Hypercholesterolemia (PCSK9-targeted therapy)
We are using our GalXC RNAi platform to develop a therapeutic that targets the PCSK9 gene for the treatment of hypercholesterolemia. The Company has selected a provisional clinical candidate for the program but is continuing to explore ways to further optimize the program. PCSK9 is a validated target for hypercholesterolemia, and there are U.S. Food and Drug Administration (FDA)-approved therapies targeting PCSK9 that are based on monoclonal antibody technology. Based on preclinical studies, we believe that our GalXC RNAi platform has the potential to produce a PCSK9-targeted therapy with attractive commercial properties, such as small subcutaneous injection volumes and less frequent dosing.

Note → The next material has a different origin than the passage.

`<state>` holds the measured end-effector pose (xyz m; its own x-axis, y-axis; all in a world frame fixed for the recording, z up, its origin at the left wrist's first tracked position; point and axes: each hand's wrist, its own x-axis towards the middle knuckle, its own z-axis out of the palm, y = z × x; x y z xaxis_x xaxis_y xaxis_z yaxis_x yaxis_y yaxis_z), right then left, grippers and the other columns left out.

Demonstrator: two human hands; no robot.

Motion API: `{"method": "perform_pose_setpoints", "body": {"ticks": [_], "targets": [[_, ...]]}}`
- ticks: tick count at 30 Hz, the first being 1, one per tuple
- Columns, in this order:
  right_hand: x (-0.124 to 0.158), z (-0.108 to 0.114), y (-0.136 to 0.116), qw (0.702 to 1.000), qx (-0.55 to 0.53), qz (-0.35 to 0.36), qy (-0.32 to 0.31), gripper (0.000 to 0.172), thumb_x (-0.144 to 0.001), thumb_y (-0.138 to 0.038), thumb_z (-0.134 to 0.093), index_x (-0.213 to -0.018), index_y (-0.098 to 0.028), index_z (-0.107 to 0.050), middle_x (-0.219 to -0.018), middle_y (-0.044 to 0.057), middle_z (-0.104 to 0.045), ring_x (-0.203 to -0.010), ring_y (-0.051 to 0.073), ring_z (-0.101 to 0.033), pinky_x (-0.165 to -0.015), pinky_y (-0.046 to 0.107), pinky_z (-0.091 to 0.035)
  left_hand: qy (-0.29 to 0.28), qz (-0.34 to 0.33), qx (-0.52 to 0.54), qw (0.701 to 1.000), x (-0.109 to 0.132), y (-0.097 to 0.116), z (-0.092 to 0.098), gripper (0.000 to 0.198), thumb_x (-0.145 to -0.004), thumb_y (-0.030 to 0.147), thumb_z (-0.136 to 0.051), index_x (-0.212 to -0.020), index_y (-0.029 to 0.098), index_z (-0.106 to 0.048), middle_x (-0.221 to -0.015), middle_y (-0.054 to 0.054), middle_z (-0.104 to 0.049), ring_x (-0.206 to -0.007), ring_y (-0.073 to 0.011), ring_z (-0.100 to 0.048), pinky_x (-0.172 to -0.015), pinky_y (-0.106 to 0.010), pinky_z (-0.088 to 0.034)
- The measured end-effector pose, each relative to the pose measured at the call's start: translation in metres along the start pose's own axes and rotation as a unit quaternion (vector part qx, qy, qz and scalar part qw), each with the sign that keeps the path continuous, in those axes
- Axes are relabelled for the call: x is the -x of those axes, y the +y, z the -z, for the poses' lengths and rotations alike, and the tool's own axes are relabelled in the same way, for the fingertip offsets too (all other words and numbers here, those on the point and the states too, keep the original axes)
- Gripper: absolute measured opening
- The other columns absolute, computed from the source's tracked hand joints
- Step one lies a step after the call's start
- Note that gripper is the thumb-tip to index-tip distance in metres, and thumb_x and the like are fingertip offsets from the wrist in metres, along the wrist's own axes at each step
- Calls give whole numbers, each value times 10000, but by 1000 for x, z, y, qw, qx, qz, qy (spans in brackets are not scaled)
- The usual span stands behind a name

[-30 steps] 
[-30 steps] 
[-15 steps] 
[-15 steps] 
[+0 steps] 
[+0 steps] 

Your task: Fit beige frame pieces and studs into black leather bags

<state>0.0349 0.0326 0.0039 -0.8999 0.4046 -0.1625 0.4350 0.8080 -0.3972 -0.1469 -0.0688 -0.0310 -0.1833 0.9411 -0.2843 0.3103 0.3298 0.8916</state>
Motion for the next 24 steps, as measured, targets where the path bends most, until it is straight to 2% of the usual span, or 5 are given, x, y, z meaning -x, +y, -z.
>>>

Additional Pipeline Programs
We have developed a robust portfolio of additional targets and diseases that we plan to pursue either on our own or in collaboration with partners. We have applied our GalXC technology to multiple gene targets across our disease focus areas of chronic liver diseases, cardiovascular diseases and rare diseases. Pursuant to our strategy, we are seeking collaborations with larger pharmaceutical companies to advance our programs in the areas of chronic liver diseases and cardiovascular diseases. Both these disease areas represent large and diverse patient populations, requiring complex clinical development and commercialization paths that we believe can be more effectively pursued in collaboration with larger pharmaceutical companies. For our additional rare diseases, we are continuing to assess their potential for clinical success and market opportunity while optimizing our GalXC molecules. For our additional pipeline programs (including PCSK9), we utilize more advanced versions of our GalXC technology, that further improve pharmaceutical properties of the GalXC molecules, including enhancing the duration of action and potency. We have further optimized our GalXC technology platform, enabling the development of next generation GalXC molecules. Improvements to our GalXC compound include modification of the tetraloop end of the molecule, which can be applied to any target gene and program, resulting in a substantially longer duration of action and higher potency of target gene silencing in animal models across multiple targets. Modification of the tetraloop only impacts the passenger strand and does not impact the guide strand. These modifications are unique to our GalXC molecules and, we believe, provide a competitive advantage for the Company.